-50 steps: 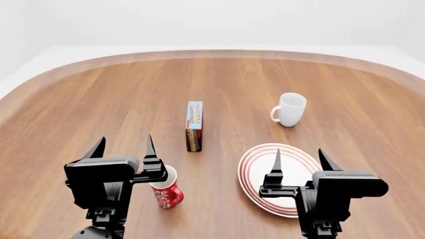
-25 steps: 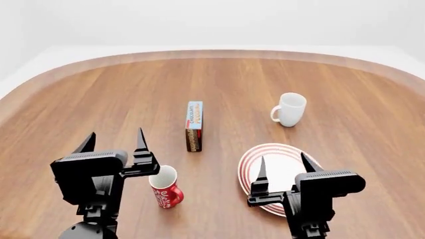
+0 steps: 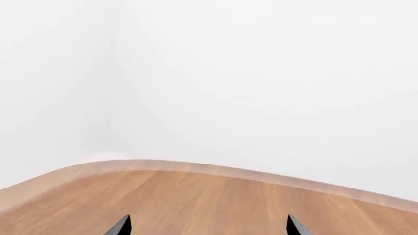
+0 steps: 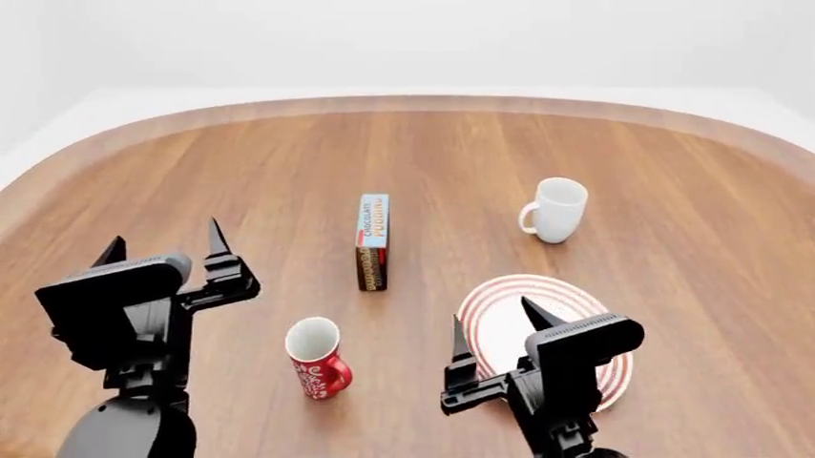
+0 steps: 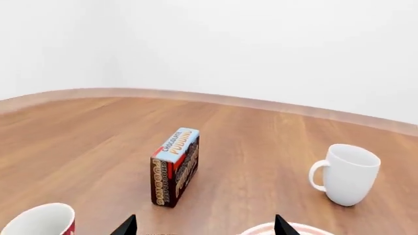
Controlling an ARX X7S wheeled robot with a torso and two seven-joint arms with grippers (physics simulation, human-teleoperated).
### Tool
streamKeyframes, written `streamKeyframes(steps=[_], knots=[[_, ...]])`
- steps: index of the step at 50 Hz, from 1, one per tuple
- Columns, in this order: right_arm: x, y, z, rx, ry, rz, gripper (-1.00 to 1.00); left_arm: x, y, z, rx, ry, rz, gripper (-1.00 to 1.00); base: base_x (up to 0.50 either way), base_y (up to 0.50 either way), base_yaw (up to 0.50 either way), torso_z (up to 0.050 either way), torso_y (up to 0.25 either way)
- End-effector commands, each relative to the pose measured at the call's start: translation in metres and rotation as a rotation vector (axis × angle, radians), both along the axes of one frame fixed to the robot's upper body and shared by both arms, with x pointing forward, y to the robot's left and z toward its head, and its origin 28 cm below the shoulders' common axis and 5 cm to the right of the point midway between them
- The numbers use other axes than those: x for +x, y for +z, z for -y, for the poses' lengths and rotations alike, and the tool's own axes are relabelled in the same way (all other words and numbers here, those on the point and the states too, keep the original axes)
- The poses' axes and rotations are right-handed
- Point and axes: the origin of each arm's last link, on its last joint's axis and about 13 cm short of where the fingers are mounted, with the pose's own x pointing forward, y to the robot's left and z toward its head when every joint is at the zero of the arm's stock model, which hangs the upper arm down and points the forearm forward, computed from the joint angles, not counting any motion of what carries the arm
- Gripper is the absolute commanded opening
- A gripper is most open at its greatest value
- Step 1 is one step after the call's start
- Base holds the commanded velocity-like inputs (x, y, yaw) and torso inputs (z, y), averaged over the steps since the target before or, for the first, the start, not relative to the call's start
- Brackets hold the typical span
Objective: Pick up the red mug and put it on the plate
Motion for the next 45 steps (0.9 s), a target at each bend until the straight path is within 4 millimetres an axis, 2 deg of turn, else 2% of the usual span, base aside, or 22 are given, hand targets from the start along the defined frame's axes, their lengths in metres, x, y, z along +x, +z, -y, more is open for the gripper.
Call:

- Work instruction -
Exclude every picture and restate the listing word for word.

- Exercise response -
-50 steps: 
-25 steps: 
+0 steps: 
+0 steps: 
+0 steps: 
Controlling an ARX X7S wheeled robot with a torso and two seven-joint arms with grippers (physics simulation, human-teleoperated).
### Tool
streamKeyframes, written `streamKeyframes(steps=[_], knots=[[_, ...]])`
- steps: index of the step at 50 Hz, from 1, one per tuple
- Columns, in this order: right_arm: x, y, z, rx, ry, rz, gripper (-1.00 to 1.00); left_arm: x, y, z, rx, ry, rz, gripper (-1.00 to 1.00); base: base_x (up to 0.50 either way), base_y (up to 0.50 either way), base_yaw (up to 0.50 either way), torso_z (up to 0.050 either way), torso_y (up to 0.25 either way)
- End-effector commands, each relative to the pose measured at the call's start: translation in metres and rotation as a rotation vector (axis × angle, radians), both along the axes of one frame fixed to the robot's upper body and shared by both arms, with x pointing forward, y to the robot's left and z toward its head, and its origin 28 cm below the shoulders' common axis and 5 cm to the right of the point midway between them
- The numbers use other axes than those: x for +x, y for +z, z for -y, for the poses' lengths and rotations alike, and the tool's own axes are relabelled in the same way (all other words and numbers here, those on the point and the states too, keep the original axes)
- The poses' axes and rotations are right-handed
- Point and axes: the origin of each arm's last link, on its last joint's axis and about 13 cm short of where the fingers are mounted, with the pose's own x pointing forward, y to the robot's left and z toward its head when every joint is at the zero of the arm's stock model, which hangs the upper arm down and points the forearm forward, computed from the joint angles, not counting any motion of what carries the arm
- Gripper is the absolute commanded opening
- A gripper is most open at its greatest value
- Step 1 is one step after the call's start
- Base holds the commanded velocity-like inputs (x, y, yaw) and torso inputs (z, y), averaged over the steps since the target before or, for the first, the start, not relative to the call's start
- Brackets hold the typical span
Objective: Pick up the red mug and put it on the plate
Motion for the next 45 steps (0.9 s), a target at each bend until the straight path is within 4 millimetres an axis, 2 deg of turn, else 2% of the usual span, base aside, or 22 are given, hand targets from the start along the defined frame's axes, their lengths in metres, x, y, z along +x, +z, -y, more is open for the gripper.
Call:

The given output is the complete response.